--- Task statement ---
Down to the last line, set down the listing below exactly, apart from its pictures.

--- Task data ---
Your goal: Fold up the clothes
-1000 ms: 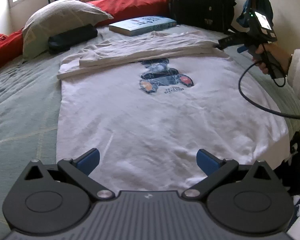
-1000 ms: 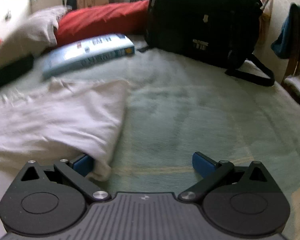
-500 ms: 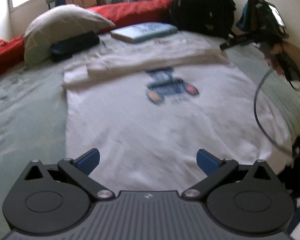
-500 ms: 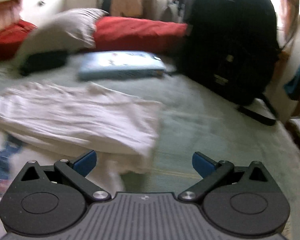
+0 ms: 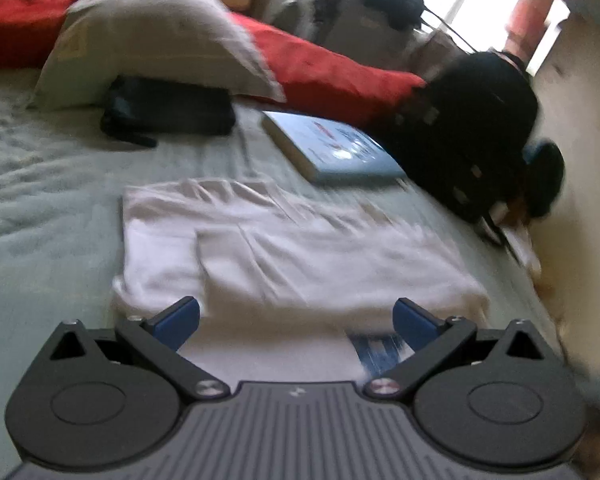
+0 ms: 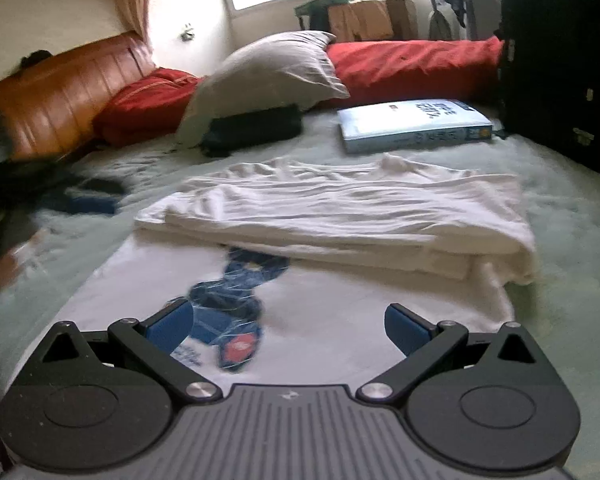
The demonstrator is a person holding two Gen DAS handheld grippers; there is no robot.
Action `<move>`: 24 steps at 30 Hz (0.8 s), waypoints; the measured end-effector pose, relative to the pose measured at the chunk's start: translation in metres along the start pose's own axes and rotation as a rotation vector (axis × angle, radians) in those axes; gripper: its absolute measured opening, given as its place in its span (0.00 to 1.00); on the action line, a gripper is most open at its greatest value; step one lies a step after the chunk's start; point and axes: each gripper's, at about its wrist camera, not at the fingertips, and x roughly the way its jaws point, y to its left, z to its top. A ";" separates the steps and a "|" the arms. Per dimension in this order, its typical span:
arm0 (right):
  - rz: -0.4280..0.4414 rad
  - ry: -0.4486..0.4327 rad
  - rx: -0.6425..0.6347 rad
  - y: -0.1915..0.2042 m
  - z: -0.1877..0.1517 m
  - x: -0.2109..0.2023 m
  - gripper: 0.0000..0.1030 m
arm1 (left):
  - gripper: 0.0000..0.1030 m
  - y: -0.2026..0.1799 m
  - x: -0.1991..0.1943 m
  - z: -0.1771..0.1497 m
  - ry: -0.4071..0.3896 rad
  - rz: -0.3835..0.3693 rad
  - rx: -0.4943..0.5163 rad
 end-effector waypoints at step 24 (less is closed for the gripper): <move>0.022 -0.005 0.100 -0.017 -0.018 0.007 1.00 | 0.29 0.054 0.075 0.019 0.167 -0.045 -0.181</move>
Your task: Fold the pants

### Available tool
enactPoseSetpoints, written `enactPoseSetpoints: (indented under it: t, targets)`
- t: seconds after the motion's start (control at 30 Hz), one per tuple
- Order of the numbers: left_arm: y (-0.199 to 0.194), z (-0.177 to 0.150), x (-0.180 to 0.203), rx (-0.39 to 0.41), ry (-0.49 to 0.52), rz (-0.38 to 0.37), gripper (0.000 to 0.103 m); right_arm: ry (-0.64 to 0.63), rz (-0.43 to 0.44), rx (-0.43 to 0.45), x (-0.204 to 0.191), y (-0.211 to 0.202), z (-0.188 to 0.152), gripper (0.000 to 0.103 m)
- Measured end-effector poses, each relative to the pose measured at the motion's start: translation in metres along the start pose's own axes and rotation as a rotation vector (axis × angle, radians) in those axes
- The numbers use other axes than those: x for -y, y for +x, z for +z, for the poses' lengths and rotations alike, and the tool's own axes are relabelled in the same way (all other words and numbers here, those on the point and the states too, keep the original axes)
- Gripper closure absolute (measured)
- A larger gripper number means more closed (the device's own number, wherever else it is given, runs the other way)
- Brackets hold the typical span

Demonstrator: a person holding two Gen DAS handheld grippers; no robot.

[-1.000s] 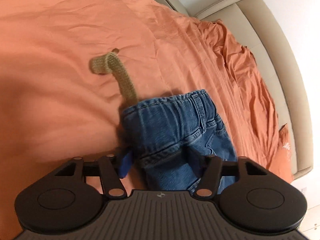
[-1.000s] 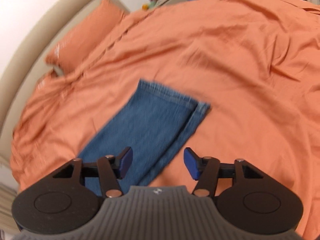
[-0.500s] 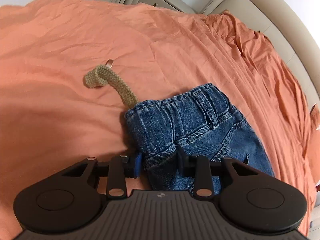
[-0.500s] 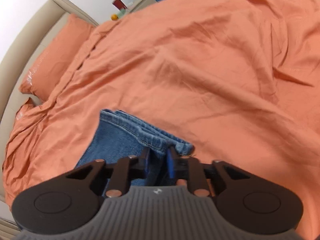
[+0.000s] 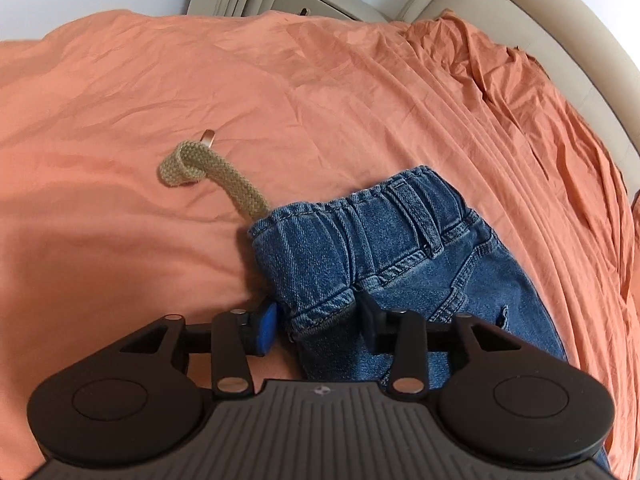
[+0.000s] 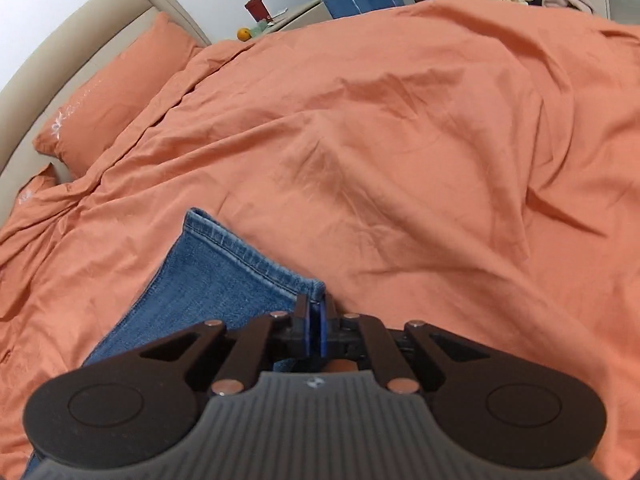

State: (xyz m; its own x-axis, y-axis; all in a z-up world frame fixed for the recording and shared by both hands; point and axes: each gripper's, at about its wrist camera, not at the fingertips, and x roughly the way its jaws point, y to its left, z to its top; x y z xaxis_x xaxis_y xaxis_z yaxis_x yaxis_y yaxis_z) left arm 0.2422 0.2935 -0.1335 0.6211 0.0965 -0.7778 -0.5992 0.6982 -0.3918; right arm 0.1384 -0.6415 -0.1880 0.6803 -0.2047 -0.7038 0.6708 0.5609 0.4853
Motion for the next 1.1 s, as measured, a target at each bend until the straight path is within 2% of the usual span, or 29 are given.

--- Problem solution ---
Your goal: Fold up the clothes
-1000 ms: 
-1000 ms: 
-500 ms: 
-500 ms: 
+0 ms: 
+0 ms: 
The demonstrator is a person holding two Gen DAS handheld grippers; there is no robot.
Action `<move>`: 24 steps at 30 Hz (0.8 s), waypoints; the measured end-effector pose, relative to the pose measured at the chunk's start: translation in metres along the start pose's own axes and rotation as a rotation vector (axis × angle, radians) in those axes; gripper: its absolute measured opening, given as its place in its span (0.00 to 1.00); on the action line, a gripper is most open at its greatest value; step one lies a step after the chunk's start; point and axes: each gripper's, at about its wrist camera, not at the fingertips, and x roughly the way its jaws point, y to its left, z to its top. A ";" separates the steps and a "|" the arms. Per dimension in this order, its typical span:
arm0 (right):
  - rz: -0.4280..0.4414 rad
  - ry: -0.4486..0.4327 rad
  - rx: -0.6425..0.6347 rad
  - y: -0.1915..0.2042 m
  - z: -0.1877..0.1517 m
  - x: -0.2109..0.2023 m
  - gripper: 0.0000..0.1030 m
arm1 (left):
  - gripper: 0.0000..0.1030 m
  - y: -0.2026..0.1799 m
  - x: -0.1991..0.1943 m
  - z: -0.1771..0.1497 m
  - ry: -0.4071..0.3896 rad
  - rz: -0.3835..0.3693 rad
  - rx: -0.4943..0.5163 rad
 end-effector waypoints at step 24 (less is closed for the gripper): <move>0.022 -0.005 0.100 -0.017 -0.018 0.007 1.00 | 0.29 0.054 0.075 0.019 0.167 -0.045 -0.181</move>
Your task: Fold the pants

### Available tool
enactPoseSetpoints, written `enactPoseSetpoints: (indented under it: t, targets)`
- t: seconds after the motion's start (control at 30 Hz), one per tuple
- Order of the numbers: left_arm: y (-0.199 to 0.194), z (-0.177 to 0.150), x (-0.180 to 0.203), rx (-0.39 to 0.41), ry (-0.49 to 0.52), rz (-0.38 to 0.37), gripper (0.000 to 0.103 m); right_arm: ry (-0.64 to 0.63), rz (-0.43 to 0.44), rx (-0.43 to 0.45), x (-0.204 to 0.191), y (-0.211 to 0.202), z (-0.188 to 0.152), gripper (0.000 to 0.103 m)
- Measured end-effector poses, each relative to the pose measured at the motion's start: translation in metres along the start pose's own axes and rotation as a rotation vector (axis × angle, radians) in those axes
- The numbers use other axes than those: x for -y, y for +x, z for +z, for the poses' lengths and rotations alike, and the tool's own axes are relabelled in the same way (all other words and numbers here, those on the point and the states too, keep the original axes)
- Gripper closure absolute (measured)
- A larger gripper number means more closed (the device's own number, wherever else it is given, runs the other way)
- Brackets hold the typical span

Demonstrator: a person holding two Gen DAS handheld grippers; no robot.

[-1.000s] 
[-1.000s] 
[-0.500s] 
[-0.500s] 
[+0.000s] 
[+0.000s] 

State: (xyz m; its own x-axis, y-axis; all in a z-up world frame fixed for the recording and shared by both hands; point and axes: each gripper's, at about its wrist camera, not at the fingertips, and x roughly the way its jaws point, y to its left, z to its top; x y z xaxis_x xaxis_y xaxis_z yaxis_x yaxis_y yaxis_z) left arm 0.2422 0.2935 -0.1335 0.6211 0.0965 -0.7778 -0.5992 0.6982 -0.3918; right arm 0.1384 -0.6415 -0.1880 0.6803 -0.2047 -0.7038 0.6708 0.5609 0.4853
Motion for the next 1.1 s, as measured, a target at each bend until the straight path is within 2% of the usual span, or 29 are given.

There is no more to this output.